Exercise prompt » Lines with the string "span" must each be copied from the listing.

========

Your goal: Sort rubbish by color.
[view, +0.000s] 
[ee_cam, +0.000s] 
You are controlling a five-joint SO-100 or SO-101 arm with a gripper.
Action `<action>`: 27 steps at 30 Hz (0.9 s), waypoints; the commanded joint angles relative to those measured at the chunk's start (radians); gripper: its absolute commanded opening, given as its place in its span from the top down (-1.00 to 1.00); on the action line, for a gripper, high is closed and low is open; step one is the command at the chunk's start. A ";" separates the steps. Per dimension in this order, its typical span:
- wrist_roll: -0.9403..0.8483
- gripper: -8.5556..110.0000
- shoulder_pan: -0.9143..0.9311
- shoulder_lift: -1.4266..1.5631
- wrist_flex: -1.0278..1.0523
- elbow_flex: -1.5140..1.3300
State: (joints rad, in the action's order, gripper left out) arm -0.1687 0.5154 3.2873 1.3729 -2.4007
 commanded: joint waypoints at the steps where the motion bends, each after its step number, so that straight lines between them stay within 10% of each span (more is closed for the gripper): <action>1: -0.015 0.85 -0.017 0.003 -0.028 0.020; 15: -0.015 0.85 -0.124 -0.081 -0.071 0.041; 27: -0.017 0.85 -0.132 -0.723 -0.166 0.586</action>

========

Written response »
Action `<action>`: 27 steps at 30 Hz (0.9 s), waypoints; the commanded joint angles relative to those measured at the chunk's start (radians); gripper: its absolute commanded opening, given as its place in its span from the top down (-1.00 to 1.00); on the action line, for a gripper, high is closed and low is open; step one is the command at the chunk's start. A ";" separates the steps. Per dimension in this order, its typical span:
 commanded: joint waypoints at the steps where the motion bends, each after its step number, so that straight lines between them stay within 10% of each span (more is closed for the gripper): <action>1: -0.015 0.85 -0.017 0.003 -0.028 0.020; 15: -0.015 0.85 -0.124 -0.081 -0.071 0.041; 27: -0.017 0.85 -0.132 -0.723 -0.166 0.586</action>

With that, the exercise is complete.